# Which python packages and objects are used the most?

Anyone interested in learning Python can easily find hundreds of tutorials on the web. However deciding what to learn, in which order, remains a difficult question. In particular, which packages are popular right now? For instance, to a beginner, the choice between urllib and requests is not obvious.

In the same way, most package documentations are organized in an alphabetical order. It's easy to find the documentation for a specific function you know. It's a bit harder to know which functions you must learn first to become efficient in using this package. 

We want to help to answering these questions by looking at which packages and objects are being used by top Python users now. 

# Method
Specifically, we use the Github API to get the python scripts of the most starred 40 repository for each month between November 2016 and October 2018. We limit ourselves to smaller projects (less than 20 .py files). We parse the scripts (3800 files from 460 repositpries) to localize the imports and their uses. 

# Resultsa
We combine the top packages and objects imported from these packages in the csv file in this repository. 

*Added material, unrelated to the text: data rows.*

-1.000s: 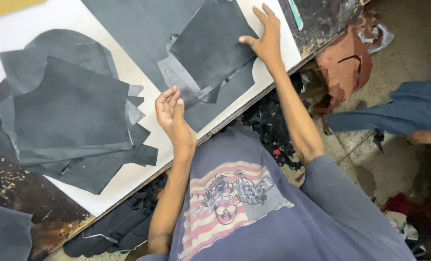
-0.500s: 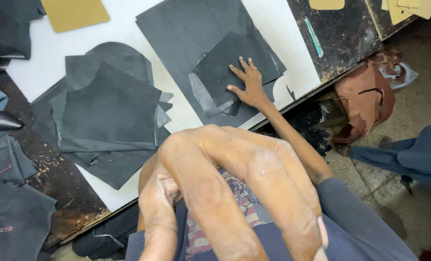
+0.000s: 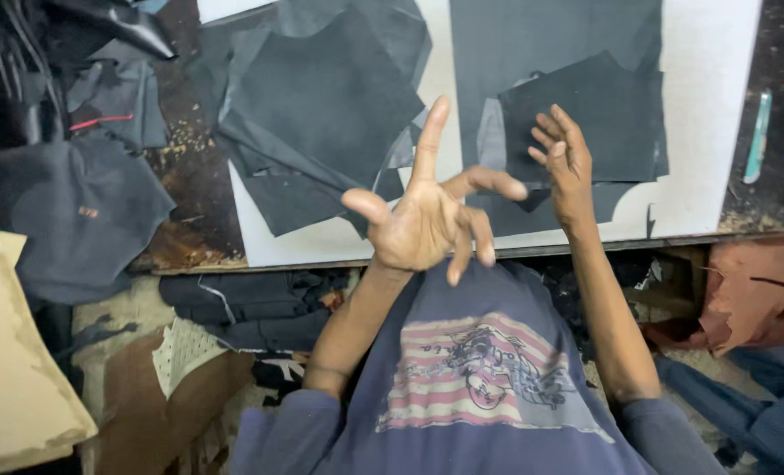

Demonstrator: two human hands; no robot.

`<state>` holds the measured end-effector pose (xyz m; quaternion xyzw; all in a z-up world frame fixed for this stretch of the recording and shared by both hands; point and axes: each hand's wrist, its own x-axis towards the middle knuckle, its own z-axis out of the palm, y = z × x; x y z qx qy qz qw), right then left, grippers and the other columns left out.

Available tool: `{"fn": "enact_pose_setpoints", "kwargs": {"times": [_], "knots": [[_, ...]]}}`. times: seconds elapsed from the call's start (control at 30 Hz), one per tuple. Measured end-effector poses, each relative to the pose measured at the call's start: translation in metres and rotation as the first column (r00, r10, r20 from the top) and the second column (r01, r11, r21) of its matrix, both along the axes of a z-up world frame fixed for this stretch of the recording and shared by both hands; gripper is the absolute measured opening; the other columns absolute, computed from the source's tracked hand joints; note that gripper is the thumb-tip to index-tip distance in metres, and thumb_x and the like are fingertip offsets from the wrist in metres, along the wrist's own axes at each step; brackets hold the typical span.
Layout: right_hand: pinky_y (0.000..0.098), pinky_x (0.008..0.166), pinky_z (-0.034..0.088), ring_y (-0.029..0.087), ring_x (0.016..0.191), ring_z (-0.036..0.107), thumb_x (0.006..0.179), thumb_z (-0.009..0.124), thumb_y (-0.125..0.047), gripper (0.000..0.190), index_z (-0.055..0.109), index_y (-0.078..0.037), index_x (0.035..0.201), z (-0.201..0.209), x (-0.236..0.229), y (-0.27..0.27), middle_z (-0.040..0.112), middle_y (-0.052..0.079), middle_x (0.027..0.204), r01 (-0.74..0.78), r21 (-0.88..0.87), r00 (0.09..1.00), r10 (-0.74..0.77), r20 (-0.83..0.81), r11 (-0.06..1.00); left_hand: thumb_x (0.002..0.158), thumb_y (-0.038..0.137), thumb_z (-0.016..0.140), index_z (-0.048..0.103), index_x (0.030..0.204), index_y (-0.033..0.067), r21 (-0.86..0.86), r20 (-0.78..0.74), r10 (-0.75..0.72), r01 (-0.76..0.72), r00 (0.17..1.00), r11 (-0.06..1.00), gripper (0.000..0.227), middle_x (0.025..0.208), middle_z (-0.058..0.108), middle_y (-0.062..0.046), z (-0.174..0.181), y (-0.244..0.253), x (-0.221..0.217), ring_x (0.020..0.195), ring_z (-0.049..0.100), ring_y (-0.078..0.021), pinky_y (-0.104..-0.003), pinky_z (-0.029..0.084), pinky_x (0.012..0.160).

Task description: The person gathers dark fabric pieces on a worktable, aligns and folds them into a compact stack, then rolls the stack into a tight cylinder. The person secures the roll with a rubber band and marks it with a pencil. The roll is placed with other similar rolls on the floor.

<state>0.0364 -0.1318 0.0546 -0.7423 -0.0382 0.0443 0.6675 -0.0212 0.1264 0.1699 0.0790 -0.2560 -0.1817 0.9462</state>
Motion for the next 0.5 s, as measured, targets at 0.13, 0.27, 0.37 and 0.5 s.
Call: {"fn": "enact_pose_setpoints", "kwargs": {"times": [0.13, 0.27, 0.37, 0.5], "knots": [[0.0430, 0.116, 0.049, 0.034, 0.148, 0.049, 0.103, 0.062, -0.059, 0.086, 0.033, -0.004, 0.163, 0.013, 0.005, 0.042, 0.045, 0.022, 0.160, -0.216, -0.062, 0.964, 0.223, 0.147, 0.974, 0.086, 0.079, 0.049, -0.009, 0.166, 0.0340, 0.254, -0.181, 0.481, -0.432, 0.858, 0.865, 0.108, 0.143, 0.051, -0.031, -0.078, 0.054, -0.027, 0.103, 0.070, -0.0337, -0.034, 0.059, 0.058], [0.0410, 0.113, 0.051, 0.032, 0.145, 0.052, 0.102, 0.067, -0.053, 0.084, 0.035, -0.003, 0.161, 0.020, 0.023, 0.086, 0.048, 0.021, 0.156, -0.353, -0.055, 0.927, 0.357, 0.113, 0.934, 0.109, 0.034, 0.066, 0.041, 0.161, -0.0002, 0.850, 0.044, 0.833, -0.459, 0.552, 0.259, 0.066, 0.131, 0.060, -0.029, -0.148, 0.107, -0.041, 0.106, 0.066, -0.0264, -0.030, 0.057, 0.076], [0.0385, 0.111, 0.051, 0.028, 0.143, 0.054, 0.102, 0.071, -0.043, 0.077, 0.039, -0.003, 0.158, 0.011, 0.030, 0.122, 0.052, 0.018, 0.154, -0.419, -0.029, 0.899, 0.419, 0.126, 0.908, 0.103, 0.011, 0.063, 0.057, 0.136, -0.0038, 0.949, 0.074, 0.949, -0.314, 0.306, 0.027, 0.036, 0.132, 0.063, -0.021, -0.193, 0.126, -0.032, 0.107, 0.066, -0.0186, -0.028, 0.056, 0.090], [0.0383, 0.104, 0.055, 0.025, 0.129, 0.064, 0.097, 0.077, -0.025, 0.061, 0.053, -0.005, 0.149, -0.006, 0.027, 0.187, 0.063, 0.012, 0.142, -0.408, -0.251, 0.872, 0.456, 0.177, 0.878, 0.099, 0.004, 0.066, 0.057, 0.132, -0.0050, 0.944, 0.268, 0.957, -0.226, 0.107, -0.239, 0.036, 0.135, 0.051, -0.021, -0.227, 0.140, -0.007, 0.108, 0.065, -0.0212, -0.032, 0.057, 0.090]]}}
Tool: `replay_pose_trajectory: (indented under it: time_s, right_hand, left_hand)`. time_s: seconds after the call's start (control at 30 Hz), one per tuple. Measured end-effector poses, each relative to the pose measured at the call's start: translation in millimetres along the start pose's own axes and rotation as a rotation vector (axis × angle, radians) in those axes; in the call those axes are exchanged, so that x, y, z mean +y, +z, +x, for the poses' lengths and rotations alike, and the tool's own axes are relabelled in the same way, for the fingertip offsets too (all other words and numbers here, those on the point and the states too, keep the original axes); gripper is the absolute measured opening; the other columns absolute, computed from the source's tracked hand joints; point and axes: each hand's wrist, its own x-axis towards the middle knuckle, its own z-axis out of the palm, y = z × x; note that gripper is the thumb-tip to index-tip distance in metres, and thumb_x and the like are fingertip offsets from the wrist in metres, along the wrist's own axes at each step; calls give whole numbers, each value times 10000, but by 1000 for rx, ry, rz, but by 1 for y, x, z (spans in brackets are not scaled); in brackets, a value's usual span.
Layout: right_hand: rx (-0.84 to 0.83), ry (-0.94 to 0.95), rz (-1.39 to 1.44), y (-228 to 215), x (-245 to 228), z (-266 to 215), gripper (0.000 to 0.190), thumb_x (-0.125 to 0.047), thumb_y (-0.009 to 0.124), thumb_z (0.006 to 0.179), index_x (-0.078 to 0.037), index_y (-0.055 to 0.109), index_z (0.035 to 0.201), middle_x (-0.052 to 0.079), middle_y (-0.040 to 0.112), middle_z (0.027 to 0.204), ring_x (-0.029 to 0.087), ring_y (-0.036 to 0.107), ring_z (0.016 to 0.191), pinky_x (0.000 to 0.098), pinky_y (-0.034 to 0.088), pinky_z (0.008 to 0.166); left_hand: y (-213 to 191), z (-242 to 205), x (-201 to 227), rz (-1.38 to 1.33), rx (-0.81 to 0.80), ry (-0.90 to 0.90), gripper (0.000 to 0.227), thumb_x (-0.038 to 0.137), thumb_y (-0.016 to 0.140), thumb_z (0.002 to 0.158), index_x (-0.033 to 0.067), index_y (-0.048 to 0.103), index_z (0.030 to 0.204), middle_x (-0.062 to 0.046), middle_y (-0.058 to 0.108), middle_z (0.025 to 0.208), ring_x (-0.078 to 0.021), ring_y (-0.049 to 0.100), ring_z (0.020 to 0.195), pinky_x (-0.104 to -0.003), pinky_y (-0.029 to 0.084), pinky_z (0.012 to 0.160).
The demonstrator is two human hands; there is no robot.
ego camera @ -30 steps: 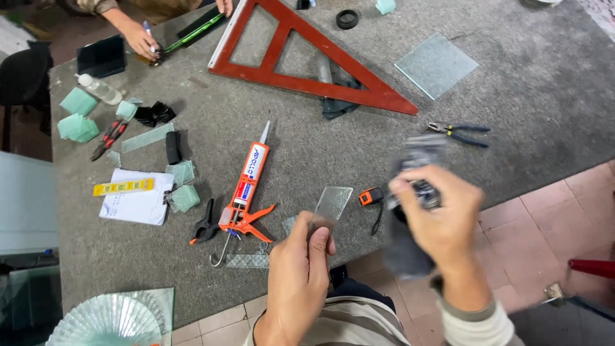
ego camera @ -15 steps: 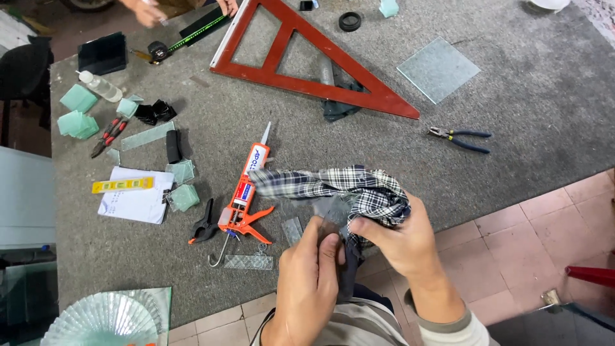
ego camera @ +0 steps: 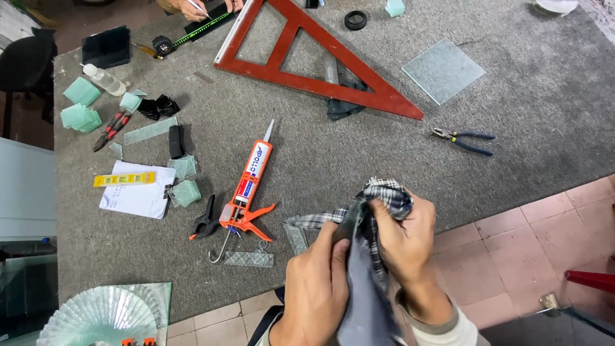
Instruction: The person cleans several rectangular glass pieces with a checkered cloth on a workbench. They then use a tape measure and a marker to measure and mark the glass pieces.
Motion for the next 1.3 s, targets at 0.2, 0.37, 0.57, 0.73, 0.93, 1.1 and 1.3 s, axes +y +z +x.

For instance, we see that urllib was still used a bit more in the past two years. Also, we see that deep learning packages are extremely popular among highly rated projects.


# Requirements
Running this Notebook requires Python 3, a github API username and token, both of which are available for free on the Github website. 

In [1]:
import requests
import json
import base64
import datetime
import re
from collections import Counter
import pandas as pd
import os

In [2]:
username = '<your github username>'
token = '<your github token>'

In [3]:
# create a function to flatten a list - useful in a few places below
def flatten(nested_list):
    """ flattens a list"""
    flat_list = []
    for sublist in nested_list:
        for item in sublist:
            flat_list.append(item)
    return flat_list

### Step 1 - Get a list of python scripts

First, let's create a function to get the owners and repo names of top repositories in Github for a specific period of time and a specific language.

In [4]:
def get_most_followed_repos(start,stop,language,repo_count):
    """
    Get the top x starred github repos in a certain language/time

    Args:
        start: string yyyy-mm-dd - minimum repo creation date
        start: string yyyy-mm-dd - maximum repo creation date
        language: string - main language of the repo
        repo_count: count of repos in the period (max=100)

    Returns:
        a list of dictionnaries containing owner and repo name
        [{'owner':'abc','repo':'def'}, { } ...]
    """
    
    repo_count = min(repo_count,100)  # up to 100 results/page allowed by API

    data = requests.get(
            'https://api.github.com/search/repositories',
            params = {
                    'q': 'language:'+language+' created:'+start+'..'+stop,
                    'is': 'public',
                    'sort':'stars',
                    'order':'descending',
                    'per_page':repo_count,
                    'page':1
                    },
            auth = (username,token)
                    )
    data = data.content
    data = json.loads(data)

    owners_and_names = [item['full_name'].split("/") for item in data['items']]
    owners_and_names = [{'owner':x[0],'repo_name':x[1]} for x in owners_and_names]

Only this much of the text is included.